Task requirements
Copy only what runs from the line containing "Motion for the" through the end of the material below, line for line, with both ends included.

Data segment
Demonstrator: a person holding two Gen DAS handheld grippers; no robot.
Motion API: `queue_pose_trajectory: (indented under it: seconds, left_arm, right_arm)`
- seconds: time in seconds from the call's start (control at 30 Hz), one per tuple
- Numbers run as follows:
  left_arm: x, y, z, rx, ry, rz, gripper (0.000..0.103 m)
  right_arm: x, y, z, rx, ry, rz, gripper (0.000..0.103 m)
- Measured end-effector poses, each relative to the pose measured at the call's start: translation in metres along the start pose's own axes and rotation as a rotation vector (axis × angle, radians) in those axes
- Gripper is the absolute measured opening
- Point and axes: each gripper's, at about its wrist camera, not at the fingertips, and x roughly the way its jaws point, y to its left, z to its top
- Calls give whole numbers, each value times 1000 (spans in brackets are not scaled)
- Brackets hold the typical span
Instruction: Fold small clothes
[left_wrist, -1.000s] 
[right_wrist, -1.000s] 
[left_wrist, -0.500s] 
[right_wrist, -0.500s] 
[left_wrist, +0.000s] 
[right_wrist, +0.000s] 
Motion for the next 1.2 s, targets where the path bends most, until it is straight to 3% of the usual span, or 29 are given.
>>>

Answer to the problem
Motion for the next 1.2 s, targets where the path bends most, until it is straight to 3% of the usual span, or 29 are given.
>>>

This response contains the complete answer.